— Task instructions —
Retype the data that follows with no alterations, please.

— Recorded information —
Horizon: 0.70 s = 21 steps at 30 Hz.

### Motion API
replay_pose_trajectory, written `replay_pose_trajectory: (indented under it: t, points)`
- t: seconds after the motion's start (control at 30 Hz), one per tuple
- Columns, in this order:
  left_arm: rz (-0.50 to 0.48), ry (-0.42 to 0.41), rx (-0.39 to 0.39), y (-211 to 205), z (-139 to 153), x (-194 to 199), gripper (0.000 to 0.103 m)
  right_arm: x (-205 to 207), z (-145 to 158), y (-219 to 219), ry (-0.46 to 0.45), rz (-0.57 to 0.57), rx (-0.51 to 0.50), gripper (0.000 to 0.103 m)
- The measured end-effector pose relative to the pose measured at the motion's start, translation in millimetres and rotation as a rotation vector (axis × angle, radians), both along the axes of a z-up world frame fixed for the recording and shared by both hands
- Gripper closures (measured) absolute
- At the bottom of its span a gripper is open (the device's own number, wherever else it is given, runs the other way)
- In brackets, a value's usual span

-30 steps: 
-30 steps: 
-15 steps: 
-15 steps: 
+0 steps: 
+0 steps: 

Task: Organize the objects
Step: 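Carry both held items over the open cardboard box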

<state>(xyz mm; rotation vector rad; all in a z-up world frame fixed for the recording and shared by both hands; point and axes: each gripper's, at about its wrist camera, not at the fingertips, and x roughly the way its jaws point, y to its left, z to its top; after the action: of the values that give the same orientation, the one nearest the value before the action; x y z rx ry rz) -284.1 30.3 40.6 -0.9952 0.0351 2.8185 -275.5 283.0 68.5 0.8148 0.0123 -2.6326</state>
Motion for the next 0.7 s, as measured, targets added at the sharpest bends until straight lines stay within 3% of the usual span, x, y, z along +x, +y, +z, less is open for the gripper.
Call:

— Output —
Horizon: 0.70 s = 21 steps at 30 Hz.

### Motion API
replay_pose_trajectory, written `replay_pose_trajectory: (indented under it: t, points)`
- t: seconds after the motion's start (control at 30 Hz), one per tuple
- Columns, in this order:
  left_arm: rz (-0.50 to 0.48), ry (-0.42 to 0.41), rx (-0.39 to 0.39), y (-211 to 205), z (-139 to 153), x (-194 to 199), gripper (0.000 to 0.103 m)
  right_arm: x (-205 to 207), z (-145 to 158), y (-219 to 219), ry (-0.46 to 0.45), rz (-0.57 to 0.57), rx (-0.51 to 0.50), gripper (0.000 to 0.103 m)
- The measured end-effector pose relative to the pose measured at the motion's start, translation in millimetres and rotation as a rotation vector (axis × angle, radians), both along the axes of a z-up world frame fixed for the recording and shared by both hands
- Gripper closures (measured) absolute
- At the bottom of its span a gripper is open (the device's own number, wherever else it is given, runs the other way)
- In brackets, a value's usual span

-30 steps: 
-30 steps: 
-15 steps: 
-15 steps: 
+0 steps: 
+0 steps: 

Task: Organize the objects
Step: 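Carry both held items over the open cardboard box
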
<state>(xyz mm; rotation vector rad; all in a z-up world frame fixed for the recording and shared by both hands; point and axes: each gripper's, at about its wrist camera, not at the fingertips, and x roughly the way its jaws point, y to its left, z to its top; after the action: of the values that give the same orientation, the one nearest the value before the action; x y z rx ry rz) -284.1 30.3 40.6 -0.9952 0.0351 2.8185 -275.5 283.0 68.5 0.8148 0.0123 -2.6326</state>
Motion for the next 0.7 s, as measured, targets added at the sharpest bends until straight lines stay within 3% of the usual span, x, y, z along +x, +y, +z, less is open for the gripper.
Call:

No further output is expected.